What you are asked to do: Would you reproduce exactly the lines below from the one holding "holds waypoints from" through the one holding "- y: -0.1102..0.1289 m", inclusive, and no others?

Available data:
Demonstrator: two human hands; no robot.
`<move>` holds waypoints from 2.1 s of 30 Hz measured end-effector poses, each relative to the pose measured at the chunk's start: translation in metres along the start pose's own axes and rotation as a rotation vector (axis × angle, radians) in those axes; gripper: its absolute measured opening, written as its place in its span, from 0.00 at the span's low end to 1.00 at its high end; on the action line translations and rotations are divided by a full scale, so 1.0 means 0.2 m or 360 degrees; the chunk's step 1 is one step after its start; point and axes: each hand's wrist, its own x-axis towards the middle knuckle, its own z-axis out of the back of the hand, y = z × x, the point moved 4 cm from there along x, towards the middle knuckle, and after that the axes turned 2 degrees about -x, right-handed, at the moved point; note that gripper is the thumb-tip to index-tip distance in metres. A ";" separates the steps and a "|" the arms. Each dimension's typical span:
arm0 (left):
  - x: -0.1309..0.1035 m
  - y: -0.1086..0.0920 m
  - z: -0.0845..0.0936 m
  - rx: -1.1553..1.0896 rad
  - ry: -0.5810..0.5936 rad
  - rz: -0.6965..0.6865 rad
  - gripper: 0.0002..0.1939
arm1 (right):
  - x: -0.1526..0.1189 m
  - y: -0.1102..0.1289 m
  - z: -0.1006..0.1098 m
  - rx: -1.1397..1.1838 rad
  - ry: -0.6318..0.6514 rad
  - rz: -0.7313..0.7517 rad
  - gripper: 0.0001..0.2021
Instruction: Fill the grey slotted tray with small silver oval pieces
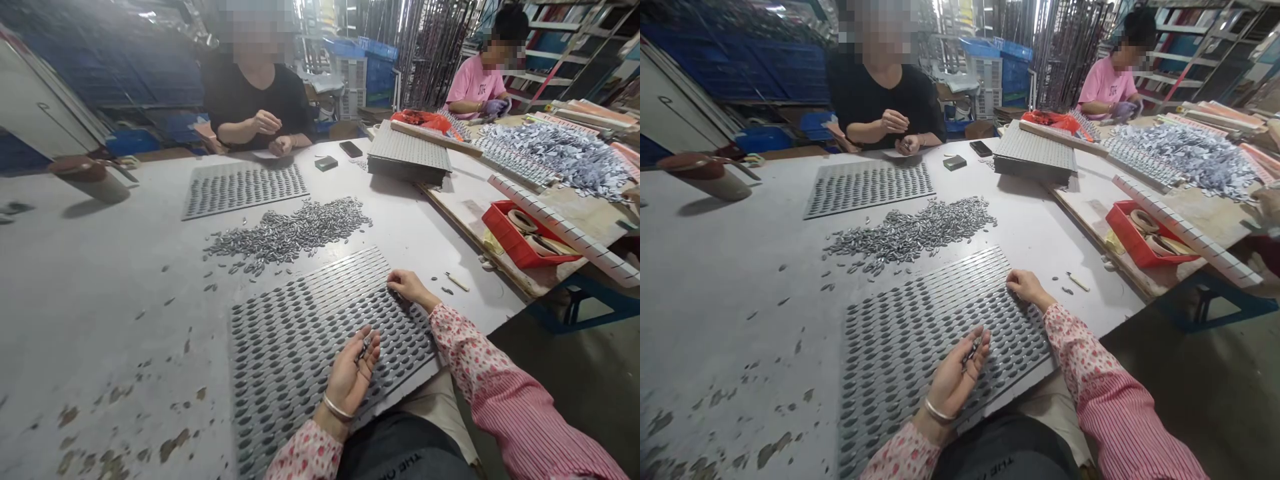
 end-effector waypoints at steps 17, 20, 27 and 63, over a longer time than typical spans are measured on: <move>0.00 0.01 0.01 -0.0036 -0.0063 -0.0021 0.07 | -0.03 0.09 -0.05 -0.0281 -0.0117 0.0311 0.04; 0.01 0.01 0.02 -0.0018 -0.0101 0.0001 0.05 | -0.01 0.08 -0.06 -0.0261 -0.0074 0.0355 0.04; -0.01 0.01 0.00 -0.0026 -0.0006 -0.0001 0.11 | 0.02 0.05 -0.08 -0.0190 -0.0015 0.0467 0.05; 0.01 -0.02 0.04 0.0172 0.0102 -0.0094 0.09 | -0.09 0.01 0.07 0.0766 -0.0292 -0.0333 0.11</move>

Solution to this task:
`<move>` holds waypoints from 2.1 s of 30 Hz measured end-effector poses, each relative to the pose measured at the chunk's start: translation in metres along the start pose's own axes and rotation as a rotation vector (axis × angle, radians) in those axes; gripper: its absolute measured opening, written as its place in its span, from 0.00 at the span's low end to 1.00 at its high end; on the action line translations and rotations are divided by a full scale, so 1.0 means 0.2 m or 360 degrees; the chunk's step 1 is one step after its start; point and axes: each hand's wrist, its own x-axis towards the middle knuckle, its own z-axis out of the back of the hand, y = z × x, the point moved 4 cm from there along x, towards the middle knuckle, and after that the axes turned 2 degrees about -x, right-handed, at the moved point; note that gripper is the thumb-tip to index-tip distance in metres. A ";" separates the steps and a "|" the arms. Each dimension's typical span:
arm0 (left):
  - x: -0.1309..0.1035 m
  - y: -0.1086..0.0920 m
  - z: -0.0845..0.0936 m
  - rx: -1.1553..1.0896 rad
  - ry: -0.5810..0.5936 rad
  - rz: -0.6965..0.6865 rad
  - gripper: 0.0002..0.1939
arm1 (right):
  - x: -0.1526..0.1189 m
  - y: -0.1102..0.1289 m

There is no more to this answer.